Energy & Environment

Paulo Diniz: We Will be the First Global Player in Renewable Energy

The CFO of Cosan, Brazil's top sugarcane and ethanol grower and producer, sees a bright future despite current low prices.

November 14, 2007

| by Michele Chandler

Increased competition and falling prices of its signature products will nick this year’s financial results for Cosan, one of the world’s top growers and processors of sugarcane and ethanol.

However, the Brazilian company will continue to work toward “becoming the first global player in renewable energy,” Paulo Diniz, Cosan’s chief financial officer, told Stanford Graduate School of Business students on Nov. 14.

Cosan’s average price per ton of sugar has dipped 46 percent compared to the first quarter of last year, Diniz said, while the average price of ethanol has dropped 30 percent during the same period. “The blue sky is over,” Diniz said. “So this is going to be a much more difficult year. A lot of these incentives motivated producers and countries to increase production. So today we do have the success in production that is depressing prices.”

The hour-long presentation by Diniz was part of the Global Speakers Series, sponsored by the School’s Global Management Program. the Diniz appearance was co-sponsored by the Public Management Program.

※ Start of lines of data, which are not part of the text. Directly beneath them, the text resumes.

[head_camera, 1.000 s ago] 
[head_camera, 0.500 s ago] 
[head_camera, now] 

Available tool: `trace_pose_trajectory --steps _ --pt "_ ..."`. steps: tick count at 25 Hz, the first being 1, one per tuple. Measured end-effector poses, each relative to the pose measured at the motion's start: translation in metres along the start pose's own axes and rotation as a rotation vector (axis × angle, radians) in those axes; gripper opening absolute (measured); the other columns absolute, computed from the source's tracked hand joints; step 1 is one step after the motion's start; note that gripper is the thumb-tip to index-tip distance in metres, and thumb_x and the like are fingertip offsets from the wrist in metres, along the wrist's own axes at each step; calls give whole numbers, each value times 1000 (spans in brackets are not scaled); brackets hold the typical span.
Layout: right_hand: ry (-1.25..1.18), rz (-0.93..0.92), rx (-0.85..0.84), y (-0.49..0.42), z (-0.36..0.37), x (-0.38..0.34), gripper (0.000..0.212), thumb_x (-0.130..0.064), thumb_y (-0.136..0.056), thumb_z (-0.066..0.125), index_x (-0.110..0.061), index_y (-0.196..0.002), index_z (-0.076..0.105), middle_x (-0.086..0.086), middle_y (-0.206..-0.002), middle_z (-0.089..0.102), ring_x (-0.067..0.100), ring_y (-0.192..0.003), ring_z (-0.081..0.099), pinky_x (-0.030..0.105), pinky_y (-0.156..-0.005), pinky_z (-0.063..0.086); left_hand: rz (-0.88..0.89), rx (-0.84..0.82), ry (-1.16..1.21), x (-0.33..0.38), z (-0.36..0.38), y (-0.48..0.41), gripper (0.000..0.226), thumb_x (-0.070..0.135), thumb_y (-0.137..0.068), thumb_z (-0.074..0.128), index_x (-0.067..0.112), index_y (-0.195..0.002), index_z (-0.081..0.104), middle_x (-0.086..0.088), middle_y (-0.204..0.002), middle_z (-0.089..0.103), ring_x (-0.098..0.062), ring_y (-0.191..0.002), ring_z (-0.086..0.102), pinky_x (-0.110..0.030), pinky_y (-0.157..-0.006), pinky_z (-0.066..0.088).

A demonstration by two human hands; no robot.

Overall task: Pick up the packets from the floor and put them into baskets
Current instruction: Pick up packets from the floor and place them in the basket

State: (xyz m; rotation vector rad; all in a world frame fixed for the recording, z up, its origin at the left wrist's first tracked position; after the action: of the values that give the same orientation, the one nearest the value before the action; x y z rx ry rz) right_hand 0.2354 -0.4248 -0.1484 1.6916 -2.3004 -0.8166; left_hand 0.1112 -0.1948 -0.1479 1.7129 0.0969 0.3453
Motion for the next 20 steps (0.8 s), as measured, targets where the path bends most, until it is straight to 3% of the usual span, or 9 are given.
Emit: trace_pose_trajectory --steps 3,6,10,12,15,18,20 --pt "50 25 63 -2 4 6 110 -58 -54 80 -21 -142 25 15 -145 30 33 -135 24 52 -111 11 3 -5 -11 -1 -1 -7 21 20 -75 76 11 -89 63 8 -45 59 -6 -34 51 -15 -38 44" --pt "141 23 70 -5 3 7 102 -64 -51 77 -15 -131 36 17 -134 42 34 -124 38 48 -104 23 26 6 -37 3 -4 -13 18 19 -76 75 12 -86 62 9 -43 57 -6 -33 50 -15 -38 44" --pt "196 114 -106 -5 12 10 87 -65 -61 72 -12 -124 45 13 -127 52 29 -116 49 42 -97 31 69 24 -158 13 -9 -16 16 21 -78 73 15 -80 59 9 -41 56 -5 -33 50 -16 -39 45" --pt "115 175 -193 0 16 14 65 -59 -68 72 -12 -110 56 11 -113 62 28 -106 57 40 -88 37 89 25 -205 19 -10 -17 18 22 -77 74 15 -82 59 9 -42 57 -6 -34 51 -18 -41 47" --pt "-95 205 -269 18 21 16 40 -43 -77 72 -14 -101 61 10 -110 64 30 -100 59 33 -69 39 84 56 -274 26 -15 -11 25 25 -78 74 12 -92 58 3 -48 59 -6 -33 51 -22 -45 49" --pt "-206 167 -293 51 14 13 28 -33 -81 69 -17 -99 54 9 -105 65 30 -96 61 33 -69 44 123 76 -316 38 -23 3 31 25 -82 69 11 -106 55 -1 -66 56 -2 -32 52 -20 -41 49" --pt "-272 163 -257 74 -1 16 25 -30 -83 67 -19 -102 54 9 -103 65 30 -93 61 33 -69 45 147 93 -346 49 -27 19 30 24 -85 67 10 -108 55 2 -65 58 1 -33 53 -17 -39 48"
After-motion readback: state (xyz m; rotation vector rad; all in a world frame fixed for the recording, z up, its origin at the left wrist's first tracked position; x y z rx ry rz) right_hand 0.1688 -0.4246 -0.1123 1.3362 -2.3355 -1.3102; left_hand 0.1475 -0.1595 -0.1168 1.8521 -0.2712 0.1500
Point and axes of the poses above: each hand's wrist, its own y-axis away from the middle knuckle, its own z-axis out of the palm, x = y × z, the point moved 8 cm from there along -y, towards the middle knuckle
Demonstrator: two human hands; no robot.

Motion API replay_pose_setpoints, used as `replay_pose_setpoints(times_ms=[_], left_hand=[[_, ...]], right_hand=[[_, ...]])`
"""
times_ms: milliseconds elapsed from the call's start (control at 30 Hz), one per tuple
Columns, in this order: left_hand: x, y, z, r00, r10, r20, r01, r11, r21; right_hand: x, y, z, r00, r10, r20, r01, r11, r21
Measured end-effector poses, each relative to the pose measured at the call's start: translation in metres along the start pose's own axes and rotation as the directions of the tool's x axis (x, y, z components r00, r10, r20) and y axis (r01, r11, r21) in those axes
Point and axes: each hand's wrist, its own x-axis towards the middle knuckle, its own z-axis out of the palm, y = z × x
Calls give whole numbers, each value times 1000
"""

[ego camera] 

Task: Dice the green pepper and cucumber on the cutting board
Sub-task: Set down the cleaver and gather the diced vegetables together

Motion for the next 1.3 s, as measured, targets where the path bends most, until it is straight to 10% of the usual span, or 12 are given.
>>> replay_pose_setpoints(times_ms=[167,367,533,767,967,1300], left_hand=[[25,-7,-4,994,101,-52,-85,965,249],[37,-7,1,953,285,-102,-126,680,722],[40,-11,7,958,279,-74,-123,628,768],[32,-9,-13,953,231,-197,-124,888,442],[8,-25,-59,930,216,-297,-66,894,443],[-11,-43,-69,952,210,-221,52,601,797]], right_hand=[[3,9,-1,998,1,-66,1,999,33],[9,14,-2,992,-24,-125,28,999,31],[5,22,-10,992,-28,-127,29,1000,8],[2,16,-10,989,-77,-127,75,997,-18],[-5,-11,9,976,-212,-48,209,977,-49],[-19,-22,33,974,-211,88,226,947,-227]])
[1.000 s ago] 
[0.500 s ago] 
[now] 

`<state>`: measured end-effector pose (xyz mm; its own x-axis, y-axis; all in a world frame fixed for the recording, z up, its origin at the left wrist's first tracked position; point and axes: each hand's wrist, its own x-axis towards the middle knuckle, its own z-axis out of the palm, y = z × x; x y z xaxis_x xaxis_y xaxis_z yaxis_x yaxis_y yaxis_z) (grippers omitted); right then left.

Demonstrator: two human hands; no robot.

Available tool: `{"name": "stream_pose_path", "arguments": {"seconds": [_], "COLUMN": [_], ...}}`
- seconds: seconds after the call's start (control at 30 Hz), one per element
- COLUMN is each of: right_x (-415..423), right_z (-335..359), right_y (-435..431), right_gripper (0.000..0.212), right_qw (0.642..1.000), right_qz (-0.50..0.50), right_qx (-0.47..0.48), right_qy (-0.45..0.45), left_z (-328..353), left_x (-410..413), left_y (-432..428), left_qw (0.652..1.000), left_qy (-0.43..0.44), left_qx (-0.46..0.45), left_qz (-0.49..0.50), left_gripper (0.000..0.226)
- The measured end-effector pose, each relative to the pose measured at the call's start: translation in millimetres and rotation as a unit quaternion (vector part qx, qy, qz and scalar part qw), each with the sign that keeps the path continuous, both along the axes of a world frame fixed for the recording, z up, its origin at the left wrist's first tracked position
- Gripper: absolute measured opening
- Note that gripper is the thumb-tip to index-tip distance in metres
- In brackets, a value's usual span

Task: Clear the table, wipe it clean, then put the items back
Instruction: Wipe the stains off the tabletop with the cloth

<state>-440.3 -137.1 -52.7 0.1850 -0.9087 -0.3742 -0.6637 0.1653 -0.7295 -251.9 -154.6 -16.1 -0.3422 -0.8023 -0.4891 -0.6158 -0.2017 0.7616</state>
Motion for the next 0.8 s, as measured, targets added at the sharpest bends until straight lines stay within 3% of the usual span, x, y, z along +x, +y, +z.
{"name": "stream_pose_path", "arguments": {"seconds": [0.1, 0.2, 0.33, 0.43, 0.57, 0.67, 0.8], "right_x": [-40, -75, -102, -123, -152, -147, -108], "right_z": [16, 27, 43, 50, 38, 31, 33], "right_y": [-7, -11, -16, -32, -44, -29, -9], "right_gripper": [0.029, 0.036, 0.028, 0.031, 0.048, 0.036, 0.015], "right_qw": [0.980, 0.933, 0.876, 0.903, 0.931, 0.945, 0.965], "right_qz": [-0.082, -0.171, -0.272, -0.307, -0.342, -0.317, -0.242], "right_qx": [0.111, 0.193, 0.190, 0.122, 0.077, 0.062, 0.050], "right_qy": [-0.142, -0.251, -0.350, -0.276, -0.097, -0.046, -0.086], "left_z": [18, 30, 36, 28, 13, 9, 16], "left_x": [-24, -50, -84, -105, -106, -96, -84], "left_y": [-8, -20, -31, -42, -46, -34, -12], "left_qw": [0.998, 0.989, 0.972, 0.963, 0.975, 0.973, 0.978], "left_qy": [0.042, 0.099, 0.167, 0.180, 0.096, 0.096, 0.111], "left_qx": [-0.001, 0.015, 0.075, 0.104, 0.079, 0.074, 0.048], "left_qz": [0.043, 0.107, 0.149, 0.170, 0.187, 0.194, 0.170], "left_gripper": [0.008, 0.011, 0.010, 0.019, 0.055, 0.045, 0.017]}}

Diniz said that Cosan’s fortunes soared in 2006, with a 45 percent increase in sugar output and sales of more than 1.3 billion liters (approximately 343 million gallons) of ethanol. “In 2002, we were crushing 13 tons of sugar cane. Today, in 2007, we crush 36 tons,” said Diniz. “That was a huge increase. And one of the key ingredients was a free market.”

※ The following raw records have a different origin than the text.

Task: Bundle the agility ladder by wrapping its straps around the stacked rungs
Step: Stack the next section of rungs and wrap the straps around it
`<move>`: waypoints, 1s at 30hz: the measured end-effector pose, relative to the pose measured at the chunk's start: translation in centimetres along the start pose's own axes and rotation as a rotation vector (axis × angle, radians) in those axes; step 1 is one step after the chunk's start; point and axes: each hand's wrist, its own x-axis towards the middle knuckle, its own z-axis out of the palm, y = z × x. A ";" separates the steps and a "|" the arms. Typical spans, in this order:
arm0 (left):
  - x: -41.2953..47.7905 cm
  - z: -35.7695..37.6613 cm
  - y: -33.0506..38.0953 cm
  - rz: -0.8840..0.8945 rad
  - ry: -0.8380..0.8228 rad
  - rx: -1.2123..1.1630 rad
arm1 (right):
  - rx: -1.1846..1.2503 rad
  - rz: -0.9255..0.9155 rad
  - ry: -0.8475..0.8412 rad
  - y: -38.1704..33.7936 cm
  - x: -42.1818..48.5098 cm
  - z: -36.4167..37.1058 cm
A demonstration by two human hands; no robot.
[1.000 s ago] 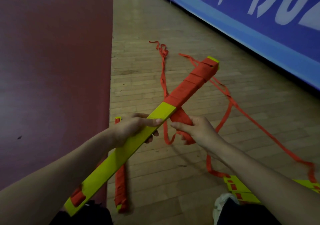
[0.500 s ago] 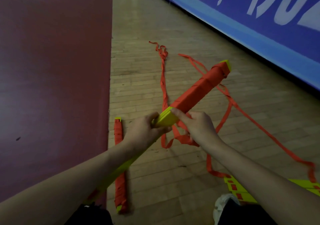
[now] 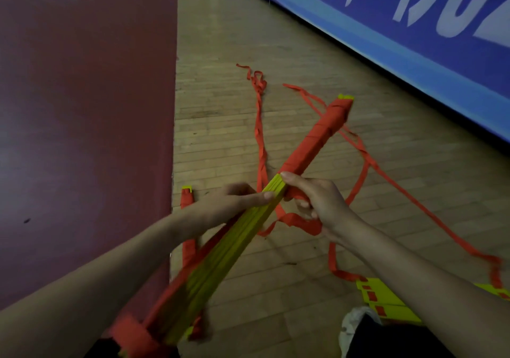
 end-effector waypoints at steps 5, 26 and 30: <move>-0.1 0.3 -1.1 -0.070 -0.469 -0.449 | 0.054 -0.078 -0.099 -0.9 -0.5 0.0; 0.5 -0.5 -1.0 0.069 -0.190 -0.262 | -0.175 0.138 -0.189 -0.8 -0.4 -2.4; 0.7 -0.6 -1.1 0.023 -0.193 -0.322 | -0.246 0.033 -0.130 -0.2 -0.4 -1.9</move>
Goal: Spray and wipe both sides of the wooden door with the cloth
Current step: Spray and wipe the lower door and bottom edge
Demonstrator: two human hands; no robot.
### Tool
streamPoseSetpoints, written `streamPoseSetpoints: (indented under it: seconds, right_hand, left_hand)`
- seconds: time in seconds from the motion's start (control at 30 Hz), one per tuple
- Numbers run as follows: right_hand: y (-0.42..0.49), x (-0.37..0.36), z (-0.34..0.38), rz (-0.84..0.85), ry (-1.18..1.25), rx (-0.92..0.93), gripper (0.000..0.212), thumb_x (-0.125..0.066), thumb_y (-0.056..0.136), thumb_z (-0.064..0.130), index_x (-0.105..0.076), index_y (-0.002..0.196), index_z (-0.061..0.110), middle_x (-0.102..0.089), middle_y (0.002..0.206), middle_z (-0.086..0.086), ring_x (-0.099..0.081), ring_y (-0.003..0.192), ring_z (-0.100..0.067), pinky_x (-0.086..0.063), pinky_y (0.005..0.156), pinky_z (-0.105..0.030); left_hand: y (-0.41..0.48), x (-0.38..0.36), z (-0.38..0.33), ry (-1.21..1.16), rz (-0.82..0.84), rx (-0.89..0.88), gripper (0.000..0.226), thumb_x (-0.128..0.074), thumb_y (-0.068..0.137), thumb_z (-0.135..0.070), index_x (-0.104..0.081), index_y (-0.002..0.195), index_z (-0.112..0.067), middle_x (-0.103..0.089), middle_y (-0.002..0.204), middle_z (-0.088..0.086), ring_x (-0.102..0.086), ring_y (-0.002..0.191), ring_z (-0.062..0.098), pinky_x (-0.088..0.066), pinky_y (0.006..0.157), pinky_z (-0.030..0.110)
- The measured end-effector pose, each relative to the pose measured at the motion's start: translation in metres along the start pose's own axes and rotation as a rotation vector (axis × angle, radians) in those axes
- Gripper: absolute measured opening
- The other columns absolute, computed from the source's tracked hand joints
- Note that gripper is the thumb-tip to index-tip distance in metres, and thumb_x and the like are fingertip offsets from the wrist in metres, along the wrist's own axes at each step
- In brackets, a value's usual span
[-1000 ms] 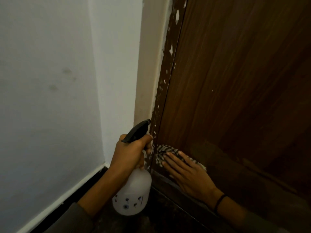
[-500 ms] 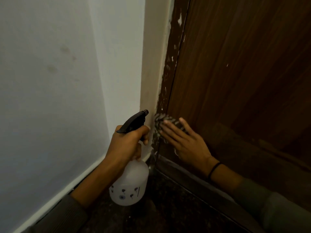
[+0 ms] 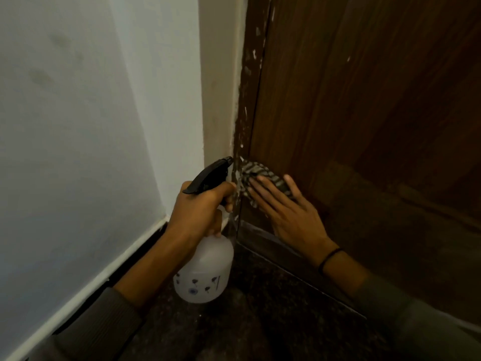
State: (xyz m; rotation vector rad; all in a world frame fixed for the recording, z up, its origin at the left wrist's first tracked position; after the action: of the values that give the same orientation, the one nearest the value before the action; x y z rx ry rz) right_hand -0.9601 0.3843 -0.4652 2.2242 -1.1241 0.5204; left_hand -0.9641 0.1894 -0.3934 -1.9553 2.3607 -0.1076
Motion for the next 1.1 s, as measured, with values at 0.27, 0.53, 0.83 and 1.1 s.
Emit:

However, global competitors have also boosted sugar production to fill a gap created after the World Trade Organization reduced exports of sugar from the European Union. At the same time, steadily climbing prices for gasoline and crude oil have ignited interest in alternative fuels, including ethanol. The alternative fuel, which Cosan processes from sugarcane, is used to power “flexible fuel” vehicles that run on gasoline, on ethanol, or on a combination of the two.

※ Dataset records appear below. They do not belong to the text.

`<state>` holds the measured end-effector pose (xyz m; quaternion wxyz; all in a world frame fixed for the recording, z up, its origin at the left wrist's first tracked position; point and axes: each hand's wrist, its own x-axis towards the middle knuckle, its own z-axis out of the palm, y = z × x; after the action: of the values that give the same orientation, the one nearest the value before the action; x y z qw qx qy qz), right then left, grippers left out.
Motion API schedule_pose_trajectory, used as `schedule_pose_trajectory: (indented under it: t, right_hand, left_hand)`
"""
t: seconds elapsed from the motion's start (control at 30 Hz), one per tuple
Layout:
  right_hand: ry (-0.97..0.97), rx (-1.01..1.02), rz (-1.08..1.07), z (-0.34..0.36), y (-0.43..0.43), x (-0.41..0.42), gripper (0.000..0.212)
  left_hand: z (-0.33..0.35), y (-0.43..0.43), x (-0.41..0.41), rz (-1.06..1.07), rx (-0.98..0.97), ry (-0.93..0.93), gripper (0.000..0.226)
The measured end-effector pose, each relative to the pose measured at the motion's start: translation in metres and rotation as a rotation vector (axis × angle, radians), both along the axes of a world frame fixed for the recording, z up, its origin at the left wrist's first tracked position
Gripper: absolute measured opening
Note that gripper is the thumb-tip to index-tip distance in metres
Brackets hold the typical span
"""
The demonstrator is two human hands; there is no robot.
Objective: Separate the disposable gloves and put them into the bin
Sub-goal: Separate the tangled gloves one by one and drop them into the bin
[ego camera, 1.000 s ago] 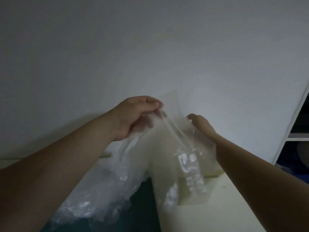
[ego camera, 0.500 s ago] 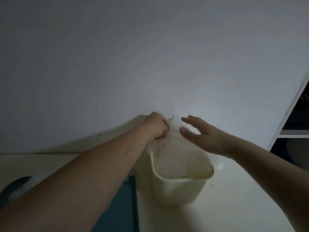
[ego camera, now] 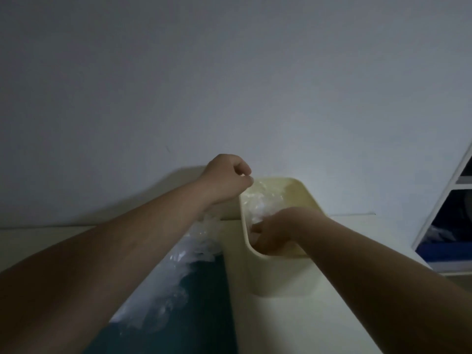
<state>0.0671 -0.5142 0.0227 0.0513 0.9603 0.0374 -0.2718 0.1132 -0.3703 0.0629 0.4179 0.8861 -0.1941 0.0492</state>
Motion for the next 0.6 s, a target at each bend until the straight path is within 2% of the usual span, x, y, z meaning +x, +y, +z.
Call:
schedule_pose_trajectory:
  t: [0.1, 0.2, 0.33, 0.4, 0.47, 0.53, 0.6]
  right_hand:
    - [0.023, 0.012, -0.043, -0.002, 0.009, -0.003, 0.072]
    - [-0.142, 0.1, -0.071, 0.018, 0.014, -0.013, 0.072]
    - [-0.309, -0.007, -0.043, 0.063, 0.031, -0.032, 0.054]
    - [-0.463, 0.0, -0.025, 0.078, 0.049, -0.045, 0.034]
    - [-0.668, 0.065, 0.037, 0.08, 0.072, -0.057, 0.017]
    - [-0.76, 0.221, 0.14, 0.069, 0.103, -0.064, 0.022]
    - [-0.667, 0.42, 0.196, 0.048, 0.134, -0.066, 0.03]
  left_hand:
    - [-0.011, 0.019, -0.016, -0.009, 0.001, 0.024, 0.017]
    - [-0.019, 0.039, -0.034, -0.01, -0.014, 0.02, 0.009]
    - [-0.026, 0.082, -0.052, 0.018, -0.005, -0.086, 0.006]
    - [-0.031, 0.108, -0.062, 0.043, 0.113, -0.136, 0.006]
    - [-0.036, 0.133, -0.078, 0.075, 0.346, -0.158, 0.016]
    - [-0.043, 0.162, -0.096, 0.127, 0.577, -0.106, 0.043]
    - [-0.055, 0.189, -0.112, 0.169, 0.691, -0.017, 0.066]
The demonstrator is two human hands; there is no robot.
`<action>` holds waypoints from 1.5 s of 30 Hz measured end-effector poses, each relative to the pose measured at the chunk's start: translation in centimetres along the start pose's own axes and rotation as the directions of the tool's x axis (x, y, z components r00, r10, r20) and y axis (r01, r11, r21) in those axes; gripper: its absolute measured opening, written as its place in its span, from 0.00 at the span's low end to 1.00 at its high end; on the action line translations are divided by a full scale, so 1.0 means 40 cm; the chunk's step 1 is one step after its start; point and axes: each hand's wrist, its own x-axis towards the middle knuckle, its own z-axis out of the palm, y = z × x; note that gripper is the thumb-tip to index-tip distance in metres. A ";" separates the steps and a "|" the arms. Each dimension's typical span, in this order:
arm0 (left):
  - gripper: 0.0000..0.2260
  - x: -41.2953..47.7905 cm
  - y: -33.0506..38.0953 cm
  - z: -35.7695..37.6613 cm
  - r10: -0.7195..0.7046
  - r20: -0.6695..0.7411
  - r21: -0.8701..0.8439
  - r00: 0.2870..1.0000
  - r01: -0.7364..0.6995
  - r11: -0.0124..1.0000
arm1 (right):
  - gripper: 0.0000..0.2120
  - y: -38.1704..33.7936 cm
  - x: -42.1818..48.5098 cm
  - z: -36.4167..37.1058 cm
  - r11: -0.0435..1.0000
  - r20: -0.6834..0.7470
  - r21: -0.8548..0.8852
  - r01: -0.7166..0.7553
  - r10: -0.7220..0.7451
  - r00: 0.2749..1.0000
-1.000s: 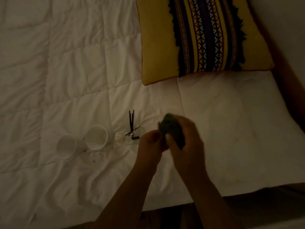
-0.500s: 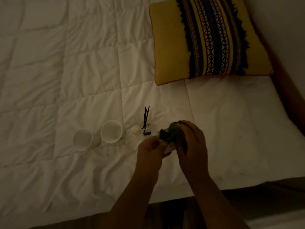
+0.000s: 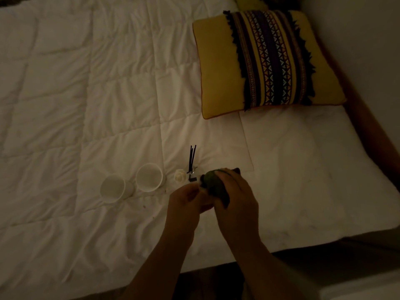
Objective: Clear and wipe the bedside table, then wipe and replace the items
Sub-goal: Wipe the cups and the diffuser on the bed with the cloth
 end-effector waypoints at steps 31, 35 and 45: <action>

Sugar sales represent about 61 percent of Cosan’s revenue, said Diniz. Another 33 percent comes from ethanol sales, while 6 percent comes from cogeneration — taking byproducts from sugarcane processing and burning them, generating steam to produce energy that Cosan uses itself and also sells. As Cosan upgrades from low-pressure boilers to high-pressure ones, the company is able to use one-third of the energy produced and sell the rest, Diniz said.

Demand for ethanol — which can power flex-fuel vehicles — is growing, changing the makeup of Cosan’s business, he said.

Much of that market is right in Brazil, where more than 80 percent of all cars sold are flex-fuel vehicles. With the trend expected to take hold in other countries — including the United States — “we do expect by 2010 that the world ethanol market will be almost 8 billion liters, or 2.1 billion gallons,” he said.

To keep up with demand, Cosan is eyeing expansion. The company, which operates 17 mills throughout Brazil, has grown largely through acquisition of existing sugar mills. Because of “the very fragmented landscape … and a growing demand for energy,” consolidation in Brazil is likely. “As always, we are going to continue to consider acquisitions,” said Diniz.

Quote
One cannot try to be a global player without having a presence in the major markets in the world.
Attribution
Paulo Diniz, CFO of Cosan

He added: “One cannot try to be a global player without having a presence in the major markets in the world. The U.S. is a place where somehow we have to figure out a direct or indirect way to have a presence.”

Diniz said Cosan took “what was perhaps our boldest step” last August, when the company completed an initial public offering in New York and Sao Paulo, raising about $1 billion to fund acquisitions, the construction of new mills and to keep up with soaring demand for biofuels. “That was a very important transaction,” he said.

The Brazilian company is also developing new varieties of sugarcane that can thrive in different climates. By using genetically modified sugar cane, Diniz said the company could boost production from an average of 85 tons per capita to “at least 150 or even over 200. So there will be a major jump in there.

Diniz has been Cosan’s chief financial officer since 2003 and is also a member of the board of directors. With more than 25 years of experience in finance and administration, he has worked for several international companies including Hoffman-La Roche in Brazil, Keramik Laufen in Switzerland, Canada’s Bank of Montreal, and United Technologies-Carrier Corp. in the United States. Before joining Cosan, he was with Telecom Italia group, initially as chief financial officer for TIM Brasil and later as chief financial officer for Telecom Italia operations in Latin America.

Diniz holds a MBA from International Institute for Management Development (IMD) in Switzerland and has a production engineering degree from Escola Politécnica of São Paulo University in Brazil. He also earned a postgraduate degree in human resources from INSEAD in France.